→ WHAT THE TASK ASKS: Would you please transcribe, exactly as written, the lines of the entries below starting at the one that holds "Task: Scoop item" and ending at the one that holds "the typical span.", both included?
=== DATASET ENTRIES ===
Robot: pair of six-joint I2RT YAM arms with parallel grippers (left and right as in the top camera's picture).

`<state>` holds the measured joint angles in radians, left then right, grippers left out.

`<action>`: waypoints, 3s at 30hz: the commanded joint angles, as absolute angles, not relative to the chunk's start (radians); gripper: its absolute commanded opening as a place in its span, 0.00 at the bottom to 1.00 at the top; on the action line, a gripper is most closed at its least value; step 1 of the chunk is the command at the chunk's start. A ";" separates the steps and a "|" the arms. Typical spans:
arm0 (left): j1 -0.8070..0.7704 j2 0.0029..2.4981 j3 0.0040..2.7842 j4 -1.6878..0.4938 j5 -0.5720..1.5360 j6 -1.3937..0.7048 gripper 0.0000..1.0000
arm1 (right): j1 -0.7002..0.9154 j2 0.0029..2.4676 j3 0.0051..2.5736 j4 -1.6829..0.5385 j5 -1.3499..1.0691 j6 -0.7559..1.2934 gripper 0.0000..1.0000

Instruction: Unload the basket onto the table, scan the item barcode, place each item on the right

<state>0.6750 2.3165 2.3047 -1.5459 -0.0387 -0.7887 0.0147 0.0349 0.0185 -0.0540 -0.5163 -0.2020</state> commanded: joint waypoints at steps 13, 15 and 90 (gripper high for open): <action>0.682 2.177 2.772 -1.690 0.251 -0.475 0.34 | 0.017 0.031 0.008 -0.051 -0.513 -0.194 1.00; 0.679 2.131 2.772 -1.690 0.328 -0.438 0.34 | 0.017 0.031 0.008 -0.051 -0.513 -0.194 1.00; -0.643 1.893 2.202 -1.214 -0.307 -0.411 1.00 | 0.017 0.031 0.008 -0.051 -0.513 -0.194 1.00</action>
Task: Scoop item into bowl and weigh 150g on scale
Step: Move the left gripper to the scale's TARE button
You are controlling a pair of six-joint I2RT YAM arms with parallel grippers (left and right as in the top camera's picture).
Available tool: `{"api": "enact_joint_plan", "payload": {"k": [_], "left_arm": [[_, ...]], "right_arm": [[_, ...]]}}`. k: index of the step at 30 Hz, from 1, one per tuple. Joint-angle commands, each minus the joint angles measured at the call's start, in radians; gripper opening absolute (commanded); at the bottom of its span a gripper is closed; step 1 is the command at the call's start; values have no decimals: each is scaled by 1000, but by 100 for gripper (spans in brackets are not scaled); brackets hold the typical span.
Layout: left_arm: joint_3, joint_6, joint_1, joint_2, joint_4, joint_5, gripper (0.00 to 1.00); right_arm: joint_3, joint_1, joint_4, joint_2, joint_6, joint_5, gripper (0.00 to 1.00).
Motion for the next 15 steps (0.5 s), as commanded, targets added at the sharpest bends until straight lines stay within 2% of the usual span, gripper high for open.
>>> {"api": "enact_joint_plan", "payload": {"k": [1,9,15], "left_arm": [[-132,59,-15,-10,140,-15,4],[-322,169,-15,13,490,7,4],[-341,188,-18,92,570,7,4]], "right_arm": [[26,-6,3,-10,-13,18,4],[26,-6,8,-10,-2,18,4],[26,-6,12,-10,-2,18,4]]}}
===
→ ANSWER FOR THE TASK:
Task: Scoop item into bowl and weigh 150g on scale
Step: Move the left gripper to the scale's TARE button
You are controlling a pair of six-joint I2RT YAM arms with parallel grippers (left and right as in the top camera's picture).
Available tool: `{"api": "enact_joint_plan", "payload": {"k": [_], "left_arm": [[_, ...]], "right_arm": [[_, ...]]}}`. k: index of the step at 30 Hz, from 1, one per tuple. Joint-angle commands, each minus the joint angles measured at the call's start, in radians; gripper opening absolute (commanded); at the bottom of its span a gripper is closed; step 1 is the command at the call's start; values have no decimals: each is scaled by 1000, but by 100 for gripper (spans in brackets are not scaled); brackets hold the typical span.

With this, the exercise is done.